If matter, time and space all had a beginning, the question
that naturally comes to mind is: How did they come to be? The Quran tells
us that if a person does not believe in God, then he cannot explain the coming
into being of anything except by one of three untenable explanations:
a. either he says that it was
created by nothing, i.e. that it just appeared out of nothing?
b. Or that it created itself,
c. Or that it was created by
something that is itself created.
Addressing the atheists the Quran says:
“Were they created by nothing? Or were they themselves
the creators (of themselves)? Or did they create heaven and earth?
Nay, but they are not sure.” (Quran 52:35-36)
The Quran is not saying that the Arabs whom it addressed
actually believed that things were created by nothing, or that they created
themselves. They certainly did not claim that they were the creators of
the heavens and earth; no sane person would. The Quran then, is only
making clear to the atheists the absurdity of their position.
After a careful study of some of the arguments of many
Western atheistic philosophers and scientists, I have found that they do indeed
fall into these three untenable categories. Why untenable?

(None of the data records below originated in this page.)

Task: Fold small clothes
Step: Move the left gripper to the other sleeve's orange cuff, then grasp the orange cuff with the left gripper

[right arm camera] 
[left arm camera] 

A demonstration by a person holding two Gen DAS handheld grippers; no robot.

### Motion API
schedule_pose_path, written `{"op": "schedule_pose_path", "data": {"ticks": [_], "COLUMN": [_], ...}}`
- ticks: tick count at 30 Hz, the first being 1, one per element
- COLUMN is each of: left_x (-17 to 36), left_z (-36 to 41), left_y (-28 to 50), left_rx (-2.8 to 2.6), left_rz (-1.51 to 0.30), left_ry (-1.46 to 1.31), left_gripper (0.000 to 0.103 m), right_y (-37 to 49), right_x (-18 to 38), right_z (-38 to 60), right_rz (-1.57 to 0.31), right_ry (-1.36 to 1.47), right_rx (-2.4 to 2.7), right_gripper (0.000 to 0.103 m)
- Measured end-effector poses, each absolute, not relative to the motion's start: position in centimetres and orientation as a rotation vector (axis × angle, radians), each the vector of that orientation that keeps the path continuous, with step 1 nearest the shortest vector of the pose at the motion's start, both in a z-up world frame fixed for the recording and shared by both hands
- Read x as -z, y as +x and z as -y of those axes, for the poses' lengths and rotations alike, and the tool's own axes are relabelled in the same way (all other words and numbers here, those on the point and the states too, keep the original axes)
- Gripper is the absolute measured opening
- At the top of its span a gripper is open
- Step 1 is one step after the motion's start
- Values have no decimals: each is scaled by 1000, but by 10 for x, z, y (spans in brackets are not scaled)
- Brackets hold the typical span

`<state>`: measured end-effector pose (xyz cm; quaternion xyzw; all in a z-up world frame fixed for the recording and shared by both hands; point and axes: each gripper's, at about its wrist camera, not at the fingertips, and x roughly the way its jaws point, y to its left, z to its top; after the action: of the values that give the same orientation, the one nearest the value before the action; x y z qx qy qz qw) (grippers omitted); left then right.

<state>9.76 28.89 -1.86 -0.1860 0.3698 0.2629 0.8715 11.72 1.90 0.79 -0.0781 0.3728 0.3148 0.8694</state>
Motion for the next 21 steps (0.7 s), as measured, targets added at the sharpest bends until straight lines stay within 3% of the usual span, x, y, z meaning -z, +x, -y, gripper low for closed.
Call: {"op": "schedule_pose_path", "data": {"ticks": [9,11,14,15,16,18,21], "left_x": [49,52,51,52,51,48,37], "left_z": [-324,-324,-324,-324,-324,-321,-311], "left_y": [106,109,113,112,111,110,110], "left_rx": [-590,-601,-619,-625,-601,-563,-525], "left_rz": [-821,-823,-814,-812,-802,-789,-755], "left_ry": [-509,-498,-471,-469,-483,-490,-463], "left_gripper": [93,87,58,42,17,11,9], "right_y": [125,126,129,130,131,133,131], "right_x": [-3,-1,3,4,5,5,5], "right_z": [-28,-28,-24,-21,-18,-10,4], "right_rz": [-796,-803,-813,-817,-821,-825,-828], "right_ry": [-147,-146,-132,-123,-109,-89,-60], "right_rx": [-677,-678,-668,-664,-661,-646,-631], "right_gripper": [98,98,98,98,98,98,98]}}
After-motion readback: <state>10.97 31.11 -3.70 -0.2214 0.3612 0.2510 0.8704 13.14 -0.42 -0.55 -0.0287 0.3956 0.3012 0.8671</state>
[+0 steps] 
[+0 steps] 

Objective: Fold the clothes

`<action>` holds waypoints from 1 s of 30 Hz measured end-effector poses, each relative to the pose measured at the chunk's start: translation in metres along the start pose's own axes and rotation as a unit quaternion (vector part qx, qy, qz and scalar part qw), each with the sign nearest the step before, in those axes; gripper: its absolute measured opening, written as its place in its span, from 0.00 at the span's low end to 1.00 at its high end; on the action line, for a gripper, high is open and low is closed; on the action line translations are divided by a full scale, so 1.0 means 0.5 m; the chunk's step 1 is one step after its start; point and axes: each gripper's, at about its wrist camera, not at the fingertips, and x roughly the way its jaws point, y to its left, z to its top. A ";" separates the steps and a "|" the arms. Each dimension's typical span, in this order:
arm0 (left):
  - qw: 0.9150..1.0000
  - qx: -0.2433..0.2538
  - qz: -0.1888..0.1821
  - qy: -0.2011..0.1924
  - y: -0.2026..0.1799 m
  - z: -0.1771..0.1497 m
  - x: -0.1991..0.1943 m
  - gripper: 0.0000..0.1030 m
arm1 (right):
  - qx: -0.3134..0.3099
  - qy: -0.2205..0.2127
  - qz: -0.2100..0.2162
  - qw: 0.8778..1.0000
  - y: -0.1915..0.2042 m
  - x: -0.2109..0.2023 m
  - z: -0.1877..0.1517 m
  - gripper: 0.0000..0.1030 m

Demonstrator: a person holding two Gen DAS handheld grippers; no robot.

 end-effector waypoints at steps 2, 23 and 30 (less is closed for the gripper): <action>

Was it created out of nothing?
Suppose that you told someone that there was nothing,
nothing at all in a certain region, and then lo! a duck appeared alive and
kicking. Why wouldn’t he believe you however much you assure him that
that was indeed the case? Not only because he knows that ducks don’t come
into being in that way, as some might suppose, but because believing this
violates an essential principle of his rationality. Thus his attitude
would be the same even if the thing that he was told to have come from nothing
was something that he never heard of before. It is because we believe
that nothing comes out of nothing, that we keep looking for causes by which we
explain the occurrence of events in the natural, social or psychological world.
It is because of this rational principle that science was possible.
Without it, not only our science, but our very rationality will be in
jeopardy. Moreover, the idea of causation is essential even to the very
identity of things, as it was observed by the Muslim philosopher Ibn Rushd
(Averroes):
It is self-evident that things have identities, and they
have qualities in virtue of which every existent has its actions, and in virtue
of which things have different identities, names and definitions. If it
were not the case that every individual thing had an action peculiar to, it
would not have had a nature that is peculiar to it; and if it did not have a
special nature, it would not have had a special name or definition. (Tahafut
Attahafut, 782-3)
Did it create itself?
The absurdity of the idea of something creating itself is
even clearer. For something to create, it must be already existing; but
for it to be created, it must be nonexistent. The idea of something
creating itself is thus self-contradictory.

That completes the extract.